El profe me ha dado una nota para mi madre. La he leído. Dice que necesita hablar con ella porque yo estoy mal. Se la he puesto en la mesa, debajo del tazón lleno de café que le dejé por la mañana. He metido en el microondas la tortilla congelada que compré en el supermercado y me he comido la mitad.

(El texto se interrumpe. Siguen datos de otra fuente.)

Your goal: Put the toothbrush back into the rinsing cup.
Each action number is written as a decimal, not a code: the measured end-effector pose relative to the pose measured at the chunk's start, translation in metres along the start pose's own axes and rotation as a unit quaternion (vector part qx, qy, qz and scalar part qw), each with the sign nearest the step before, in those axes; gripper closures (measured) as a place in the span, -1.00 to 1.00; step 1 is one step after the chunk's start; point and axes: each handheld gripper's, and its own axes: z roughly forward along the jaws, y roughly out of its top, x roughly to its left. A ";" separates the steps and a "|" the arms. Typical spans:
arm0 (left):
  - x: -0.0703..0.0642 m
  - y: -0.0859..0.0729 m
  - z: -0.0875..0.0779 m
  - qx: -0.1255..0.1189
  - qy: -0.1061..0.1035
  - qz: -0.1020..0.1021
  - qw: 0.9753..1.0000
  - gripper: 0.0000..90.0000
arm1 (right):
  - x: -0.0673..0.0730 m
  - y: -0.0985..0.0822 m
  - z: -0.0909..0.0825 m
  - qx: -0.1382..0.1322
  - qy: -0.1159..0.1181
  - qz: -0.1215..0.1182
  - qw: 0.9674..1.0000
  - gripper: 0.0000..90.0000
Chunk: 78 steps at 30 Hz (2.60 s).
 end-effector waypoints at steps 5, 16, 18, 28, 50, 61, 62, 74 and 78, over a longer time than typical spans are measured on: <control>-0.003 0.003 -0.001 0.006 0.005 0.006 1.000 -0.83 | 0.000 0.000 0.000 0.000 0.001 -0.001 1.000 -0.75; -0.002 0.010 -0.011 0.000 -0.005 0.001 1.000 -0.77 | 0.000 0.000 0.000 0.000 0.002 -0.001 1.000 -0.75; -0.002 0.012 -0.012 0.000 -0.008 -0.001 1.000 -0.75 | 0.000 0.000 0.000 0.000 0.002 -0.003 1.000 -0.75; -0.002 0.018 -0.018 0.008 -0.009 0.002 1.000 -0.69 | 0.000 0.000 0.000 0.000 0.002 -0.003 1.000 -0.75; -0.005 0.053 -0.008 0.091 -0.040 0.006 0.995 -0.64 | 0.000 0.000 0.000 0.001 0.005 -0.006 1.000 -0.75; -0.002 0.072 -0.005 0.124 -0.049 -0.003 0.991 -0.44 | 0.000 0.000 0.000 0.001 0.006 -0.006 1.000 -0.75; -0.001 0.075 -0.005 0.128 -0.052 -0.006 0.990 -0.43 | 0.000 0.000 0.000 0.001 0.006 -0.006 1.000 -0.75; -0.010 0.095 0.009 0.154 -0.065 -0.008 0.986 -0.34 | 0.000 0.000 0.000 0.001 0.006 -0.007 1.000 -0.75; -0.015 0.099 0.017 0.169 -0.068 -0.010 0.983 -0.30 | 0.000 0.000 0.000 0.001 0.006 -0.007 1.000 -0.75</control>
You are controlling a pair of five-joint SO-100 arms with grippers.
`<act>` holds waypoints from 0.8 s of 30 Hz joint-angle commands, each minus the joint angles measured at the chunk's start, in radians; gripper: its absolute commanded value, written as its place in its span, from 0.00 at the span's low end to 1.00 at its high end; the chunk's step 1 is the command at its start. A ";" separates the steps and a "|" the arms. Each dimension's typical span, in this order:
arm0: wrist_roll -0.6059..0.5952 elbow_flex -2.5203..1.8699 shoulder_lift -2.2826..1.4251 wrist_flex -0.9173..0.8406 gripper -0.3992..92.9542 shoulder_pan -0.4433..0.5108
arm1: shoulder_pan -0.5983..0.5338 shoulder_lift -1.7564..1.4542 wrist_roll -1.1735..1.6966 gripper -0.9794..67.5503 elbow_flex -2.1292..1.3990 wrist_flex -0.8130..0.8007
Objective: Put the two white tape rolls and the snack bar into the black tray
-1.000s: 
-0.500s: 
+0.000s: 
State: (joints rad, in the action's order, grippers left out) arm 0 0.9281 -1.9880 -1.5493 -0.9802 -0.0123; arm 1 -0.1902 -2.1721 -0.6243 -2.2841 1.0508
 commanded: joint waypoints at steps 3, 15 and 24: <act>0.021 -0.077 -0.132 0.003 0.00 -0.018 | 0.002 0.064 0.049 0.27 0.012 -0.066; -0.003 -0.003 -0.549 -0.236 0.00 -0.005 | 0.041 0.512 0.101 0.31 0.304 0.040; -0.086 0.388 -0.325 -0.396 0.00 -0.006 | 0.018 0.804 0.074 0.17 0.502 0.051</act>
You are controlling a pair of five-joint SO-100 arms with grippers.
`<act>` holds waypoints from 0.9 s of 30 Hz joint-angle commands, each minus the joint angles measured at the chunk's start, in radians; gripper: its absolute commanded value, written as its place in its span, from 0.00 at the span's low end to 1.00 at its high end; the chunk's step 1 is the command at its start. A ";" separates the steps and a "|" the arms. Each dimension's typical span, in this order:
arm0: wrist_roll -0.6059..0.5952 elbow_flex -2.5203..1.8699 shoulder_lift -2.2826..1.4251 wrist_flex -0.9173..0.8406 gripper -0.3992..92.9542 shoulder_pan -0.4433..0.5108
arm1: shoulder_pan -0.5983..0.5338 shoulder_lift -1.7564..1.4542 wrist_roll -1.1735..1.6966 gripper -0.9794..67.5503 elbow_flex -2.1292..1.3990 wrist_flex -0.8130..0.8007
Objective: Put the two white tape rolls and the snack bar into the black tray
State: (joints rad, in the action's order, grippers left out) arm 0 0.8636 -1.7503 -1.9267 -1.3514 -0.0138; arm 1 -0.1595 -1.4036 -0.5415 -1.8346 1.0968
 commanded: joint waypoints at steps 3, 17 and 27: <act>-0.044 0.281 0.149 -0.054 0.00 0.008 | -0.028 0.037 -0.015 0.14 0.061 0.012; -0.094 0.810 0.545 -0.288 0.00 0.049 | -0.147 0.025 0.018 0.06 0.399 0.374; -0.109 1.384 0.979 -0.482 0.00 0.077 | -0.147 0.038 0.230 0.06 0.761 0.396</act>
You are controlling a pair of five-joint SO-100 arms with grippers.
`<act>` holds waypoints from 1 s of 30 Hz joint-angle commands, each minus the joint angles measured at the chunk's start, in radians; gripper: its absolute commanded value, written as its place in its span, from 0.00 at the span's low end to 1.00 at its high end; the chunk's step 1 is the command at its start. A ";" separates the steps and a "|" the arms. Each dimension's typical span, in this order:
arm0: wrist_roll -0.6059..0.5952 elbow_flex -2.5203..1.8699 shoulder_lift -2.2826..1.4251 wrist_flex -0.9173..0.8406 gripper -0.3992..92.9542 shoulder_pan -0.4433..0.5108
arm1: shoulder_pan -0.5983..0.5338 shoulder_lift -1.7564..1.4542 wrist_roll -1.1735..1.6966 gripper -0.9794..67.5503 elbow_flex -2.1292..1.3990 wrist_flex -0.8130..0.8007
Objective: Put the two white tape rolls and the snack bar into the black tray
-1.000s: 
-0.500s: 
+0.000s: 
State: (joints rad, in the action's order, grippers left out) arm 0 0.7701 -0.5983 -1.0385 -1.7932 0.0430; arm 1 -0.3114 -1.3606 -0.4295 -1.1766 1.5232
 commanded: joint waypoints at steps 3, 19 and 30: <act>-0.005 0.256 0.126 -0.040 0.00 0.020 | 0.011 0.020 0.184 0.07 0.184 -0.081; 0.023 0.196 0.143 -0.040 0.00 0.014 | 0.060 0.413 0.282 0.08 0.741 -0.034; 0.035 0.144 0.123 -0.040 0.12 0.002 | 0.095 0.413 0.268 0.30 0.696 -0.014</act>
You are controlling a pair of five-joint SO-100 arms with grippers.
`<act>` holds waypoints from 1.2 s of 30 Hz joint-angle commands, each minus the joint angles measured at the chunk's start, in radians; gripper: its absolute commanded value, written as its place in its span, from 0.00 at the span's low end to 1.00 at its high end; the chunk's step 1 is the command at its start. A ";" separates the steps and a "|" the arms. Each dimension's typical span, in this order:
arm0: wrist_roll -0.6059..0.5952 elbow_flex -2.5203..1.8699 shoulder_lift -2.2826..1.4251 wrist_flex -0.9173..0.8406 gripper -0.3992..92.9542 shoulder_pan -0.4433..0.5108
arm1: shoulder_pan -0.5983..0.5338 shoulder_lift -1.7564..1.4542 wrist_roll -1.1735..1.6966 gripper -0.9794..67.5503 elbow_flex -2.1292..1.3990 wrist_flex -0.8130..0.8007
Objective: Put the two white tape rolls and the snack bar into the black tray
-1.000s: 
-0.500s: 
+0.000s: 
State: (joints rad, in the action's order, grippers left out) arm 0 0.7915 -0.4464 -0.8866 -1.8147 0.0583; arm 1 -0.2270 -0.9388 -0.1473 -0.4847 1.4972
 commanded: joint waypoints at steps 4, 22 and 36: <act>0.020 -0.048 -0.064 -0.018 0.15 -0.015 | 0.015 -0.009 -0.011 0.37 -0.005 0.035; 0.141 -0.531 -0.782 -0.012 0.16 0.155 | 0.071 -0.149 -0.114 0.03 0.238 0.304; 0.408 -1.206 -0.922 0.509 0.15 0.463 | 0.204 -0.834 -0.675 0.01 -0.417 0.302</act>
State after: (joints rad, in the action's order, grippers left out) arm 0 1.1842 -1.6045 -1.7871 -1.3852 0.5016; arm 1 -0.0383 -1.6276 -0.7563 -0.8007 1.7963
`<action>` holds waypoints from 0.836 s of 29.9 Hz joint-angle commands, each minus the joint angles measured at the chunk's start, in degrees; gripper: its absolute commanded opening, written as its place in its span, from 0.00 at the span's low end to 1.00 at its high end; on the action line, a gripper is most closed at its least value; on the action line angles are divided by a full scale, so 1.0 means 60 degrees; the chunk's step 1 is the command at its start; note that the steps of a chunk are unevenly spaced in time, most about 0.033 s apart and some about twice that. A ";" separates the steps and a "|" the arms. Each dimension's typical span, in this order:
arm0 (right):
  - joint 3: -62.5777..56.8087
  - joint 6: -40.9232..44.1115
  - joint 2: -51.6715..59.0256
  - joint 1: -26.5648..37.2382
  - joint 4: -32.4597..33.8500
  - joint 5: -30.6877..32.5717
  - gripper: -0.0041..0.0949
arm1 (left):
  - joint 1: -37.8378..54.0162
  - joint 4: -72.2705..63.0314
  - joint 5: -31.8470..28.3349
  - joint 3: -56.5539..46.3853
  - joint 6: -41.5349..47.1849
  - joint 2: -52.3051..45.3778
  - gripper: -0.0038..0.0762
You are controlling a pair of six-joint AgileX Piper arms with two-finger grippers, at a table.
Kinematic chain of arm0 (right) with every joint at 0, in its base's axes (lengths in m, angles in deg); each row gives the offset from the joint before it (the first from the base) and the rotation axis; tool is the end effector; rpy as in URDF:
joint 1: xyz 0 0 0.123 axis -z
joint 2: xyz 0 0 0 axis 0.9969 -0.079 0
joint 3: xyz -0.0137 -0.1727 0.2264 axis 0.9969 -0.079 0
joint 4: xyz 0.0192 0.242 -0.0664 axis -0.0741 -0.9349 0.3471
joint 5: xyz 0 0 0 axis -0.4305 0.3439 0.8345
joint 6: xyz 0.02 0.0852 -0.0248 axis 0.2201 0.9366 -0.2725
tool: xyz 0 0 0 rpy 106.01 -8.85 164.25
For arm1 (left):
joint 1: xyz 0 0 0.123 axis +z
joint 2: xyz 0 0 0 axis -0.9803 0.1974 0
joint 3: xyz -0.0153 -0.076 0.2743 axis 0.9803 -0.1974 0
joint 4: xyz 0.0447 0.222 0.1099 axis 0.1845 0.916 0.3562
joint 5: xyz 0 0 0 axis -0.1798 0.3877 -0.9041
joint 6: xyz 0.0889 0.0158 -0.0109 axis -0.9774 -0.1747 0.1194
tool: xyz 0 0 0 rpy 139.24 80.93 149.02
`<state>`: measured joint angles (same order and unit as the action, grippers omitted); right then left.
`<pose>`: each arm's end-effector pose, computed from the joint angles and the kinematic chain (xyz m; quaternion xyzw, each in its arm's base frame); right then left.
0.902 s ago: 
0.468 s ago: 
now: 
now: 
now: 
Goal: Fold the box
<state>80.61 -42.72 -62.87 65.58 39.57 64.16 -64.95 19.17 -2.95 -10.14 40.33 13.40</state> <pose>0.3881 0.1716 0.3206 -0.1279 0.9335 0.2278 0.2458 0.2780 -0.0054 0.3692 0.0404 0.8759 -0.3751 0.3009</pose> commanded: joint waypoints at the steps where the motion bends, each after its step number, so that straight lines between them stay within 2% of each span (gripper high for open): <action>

La otra mitad la puse en un plato en la mesa, al lado del tazón de leche. Mi madre sigue igual, con los ojos rojos que miran sin ver y el pelo, que ya no brilla, desparramado sobre la almohada. Huele a sudor la habitación, pero cuando abrí la persiana ella me gritó. Dice que si no se ve el sol es como si no corriesen los días, pero eso no es cierto.
Yo sé que los días corren porque la lavadora está llena de ropa sucia y en el lavavajillas no cabe nada más, pero sobre todo lo sé por la tristeza que está encima de los muebles. La tristeza es un polvo blanco que lo llena todo.
Al principio es divertida. Se puede escribir sobre ella, “tonto el que lo lea”, pero, al día siguiente, las palabras no se ven porque hay más tristeza sobre ellas. El profesor dice que estoy mal porque en clase me distraigo y es que no puedo dejar de pensar que un día ese polvo blanco cubrirá del todo a mi madre y lo hará conmigo. Y cuando mi padre vuelva, la tristeza habrá borrado el “te amo” que le escribo cada noche sobre la mesa del comedor.